WORK INSTRUCTIONS>
Do any lines in the data below contain "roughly"? If so, copy every one of them.

====== DATA SUPPLIED

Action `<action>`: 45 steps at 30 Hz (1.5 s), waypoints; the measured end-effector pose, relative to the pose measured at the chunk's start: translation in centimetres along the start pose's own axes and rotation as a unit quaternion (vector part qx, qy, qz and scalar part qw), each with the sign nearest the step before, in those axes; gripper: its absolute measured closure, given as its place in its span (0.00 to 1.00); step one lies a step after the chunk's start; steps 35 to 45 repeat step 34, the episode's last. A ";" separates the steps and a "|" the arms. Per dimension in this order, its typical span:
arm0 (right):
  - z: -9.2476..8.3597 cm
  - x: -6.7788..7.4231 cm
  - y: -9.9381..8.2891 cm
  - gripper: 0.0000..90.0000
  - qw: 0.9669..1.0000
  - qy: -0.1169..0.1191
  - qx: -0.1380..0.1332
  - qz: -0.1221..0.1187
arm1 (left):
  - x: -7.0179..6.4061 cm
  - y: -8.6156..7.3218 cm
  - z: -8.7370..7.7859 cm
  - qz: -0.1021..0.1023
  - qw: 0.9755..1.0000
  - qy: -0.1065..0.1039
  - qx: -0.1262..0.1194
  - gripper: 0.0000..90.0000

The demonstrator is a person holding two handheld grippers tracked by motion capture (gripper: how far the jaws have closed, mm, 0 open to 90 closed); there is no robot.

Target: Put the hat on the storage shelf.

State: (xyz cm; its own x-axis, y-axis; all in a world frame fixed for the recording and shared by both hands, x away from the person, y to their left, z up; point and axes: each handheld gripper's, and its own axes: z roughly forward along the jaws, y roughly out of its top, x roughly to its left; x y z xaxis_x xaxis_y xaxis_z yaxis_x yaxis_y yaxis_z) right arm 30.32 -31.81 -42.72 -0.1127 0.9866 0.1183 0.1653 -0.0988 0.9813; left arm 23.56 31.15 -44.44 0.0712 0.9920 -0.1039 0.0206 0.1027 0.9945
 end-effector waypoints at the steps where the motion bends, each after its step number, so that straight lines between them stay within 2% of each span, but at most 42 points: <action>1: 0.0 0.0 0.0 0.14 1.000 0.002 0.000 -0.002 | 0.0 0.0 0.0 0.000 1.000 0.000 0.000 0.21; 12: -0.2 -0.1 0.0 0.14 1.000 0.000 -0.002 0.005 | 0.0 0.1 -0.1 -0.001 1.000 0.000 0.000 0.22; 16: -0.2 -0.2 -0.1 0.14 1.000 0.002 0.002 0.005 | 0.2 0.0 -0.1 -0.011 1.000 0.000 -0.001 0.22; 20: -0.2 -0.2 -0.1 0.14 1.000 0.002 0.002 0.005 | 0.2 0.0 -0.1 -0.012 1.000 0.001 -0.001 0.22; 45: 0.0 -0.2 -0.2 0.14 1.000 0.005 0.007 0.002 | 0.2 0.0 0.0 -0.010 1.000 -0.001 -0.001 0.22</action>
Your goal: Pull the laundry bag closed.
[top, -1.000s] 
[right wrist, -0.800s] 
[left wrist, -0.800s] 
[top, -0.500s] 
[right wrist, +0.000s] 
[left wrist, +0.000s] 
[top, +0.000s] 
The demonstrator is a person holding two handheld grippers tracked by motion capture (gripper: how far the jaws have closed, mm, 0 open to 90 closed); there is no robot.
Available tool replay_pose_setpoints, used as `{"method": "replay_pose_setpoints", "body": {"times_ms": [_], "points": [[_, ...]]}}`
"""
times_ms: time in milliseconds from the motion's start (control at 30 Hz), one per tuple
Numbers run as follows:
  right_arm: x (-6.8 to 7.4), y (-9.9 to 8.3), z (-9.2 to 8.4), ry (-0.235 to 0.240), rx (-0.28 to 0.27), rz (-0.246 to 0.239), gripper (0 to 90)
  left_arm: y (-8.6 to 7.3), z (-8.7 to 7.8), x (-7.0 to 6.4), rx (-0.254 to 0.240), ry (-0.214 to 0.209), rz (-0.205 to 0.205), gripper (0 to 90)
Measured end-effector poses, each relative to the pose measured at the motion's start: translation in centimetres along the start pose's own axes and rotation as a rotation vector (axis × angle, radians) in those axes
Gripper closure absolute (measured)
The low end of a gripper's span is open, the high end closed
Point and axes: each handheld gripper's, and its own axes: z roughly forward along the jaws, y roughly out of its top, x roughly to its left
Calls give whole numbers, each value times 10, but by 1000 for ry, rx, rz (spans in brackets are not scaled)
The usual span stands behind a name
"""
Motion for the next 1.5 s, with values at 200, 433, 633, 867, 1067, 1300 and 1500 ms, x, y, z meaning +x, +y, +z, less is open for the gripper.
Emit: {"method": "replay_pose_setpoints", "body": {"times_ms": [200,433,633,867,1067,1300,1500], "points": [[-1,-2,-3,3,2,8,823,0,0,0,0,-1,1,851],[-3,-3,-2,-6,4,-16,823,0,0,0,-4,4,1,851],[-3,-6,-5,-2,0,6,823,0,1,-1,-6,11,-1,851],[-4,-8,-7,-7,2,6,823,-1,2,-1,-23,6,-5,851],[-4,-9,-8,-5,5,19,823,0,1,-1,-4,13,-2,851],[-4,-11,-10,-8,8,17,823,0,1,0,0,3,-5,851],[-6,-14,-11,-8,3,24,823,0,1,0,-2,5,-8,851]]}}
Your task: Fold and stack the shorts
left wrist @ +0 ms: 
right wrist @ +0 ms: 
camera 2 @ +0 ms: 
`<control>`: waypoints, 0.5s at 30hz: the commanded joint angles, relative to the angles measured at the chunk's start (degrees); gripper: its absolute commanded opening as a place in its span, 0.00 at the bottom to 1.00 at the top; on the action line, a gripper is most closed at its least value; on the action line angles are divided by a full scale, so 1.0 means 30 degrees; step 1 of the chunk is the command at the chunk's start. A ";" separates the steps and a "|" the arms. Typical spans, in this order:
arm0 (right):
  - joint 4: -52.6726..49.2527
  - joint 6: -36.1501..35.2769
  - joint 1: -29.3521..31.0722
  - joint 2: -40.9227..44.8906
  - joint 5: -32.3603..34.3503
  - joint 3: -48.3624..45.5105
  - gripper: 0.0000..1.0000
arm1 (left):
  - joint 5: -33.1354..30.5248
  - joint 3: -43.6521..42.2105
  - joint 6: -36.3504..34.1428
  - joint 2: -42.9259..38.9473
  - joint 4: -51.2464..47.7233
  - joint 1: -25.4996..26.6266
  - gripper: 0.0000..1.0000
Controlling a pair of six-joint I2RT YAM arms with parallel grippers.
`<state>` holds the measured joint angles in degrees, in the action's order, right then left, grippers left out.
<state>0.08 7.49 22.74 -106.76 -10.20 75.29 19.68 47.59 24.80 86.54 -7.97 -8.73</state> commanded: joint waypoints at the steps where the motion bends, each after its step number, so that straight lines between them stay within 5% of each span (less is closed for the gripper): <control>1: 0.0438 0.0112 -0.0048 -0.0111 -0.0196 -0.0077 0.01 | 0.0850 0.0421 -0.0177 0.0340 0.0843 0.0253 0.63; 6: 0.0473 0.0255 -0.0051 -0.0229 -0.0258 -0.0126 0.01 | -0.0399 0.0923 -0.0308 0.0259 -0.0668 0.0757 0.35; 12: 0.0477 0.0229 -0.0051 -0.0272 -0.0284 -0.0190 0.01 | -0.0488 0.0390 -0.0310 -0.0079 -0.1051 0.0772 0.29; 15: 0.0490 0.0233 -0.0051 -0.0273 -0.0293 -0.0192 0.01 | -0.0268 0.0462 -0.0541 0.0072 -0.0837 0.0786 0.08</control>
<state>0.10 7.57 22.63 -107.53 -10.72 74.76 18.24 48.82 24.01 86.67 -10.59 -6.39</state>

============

SOLUTION TO THIS EXERCISE>
State: (xyz cm; its own x-axis, y-axis; all in a world frame fixed for the recording and shared by both hands, x away from the person, y to their left, z up; point and axes: each handheld gripper's, and its own axes: z roughly forward along the jaws, y roughly out of its top, x roughly to its left; x y z xaxis_x xaxis_y xaxis_z yaxis_x yaxis_y yaxis_z) right arm 30.32 -31.81 -42.72 -0.1127 0.9866 0.1183 0.1653 -0.0988 0.9813; left arm 23.56 31.15 -44.44 0.0712 0.9920 -0.1039 0.0206 0.1027 0.9945
Point and axes: each handheld gripper's, and its own axes: z roughly forward along the jaws, y roughly out of its top, x roughly to its left

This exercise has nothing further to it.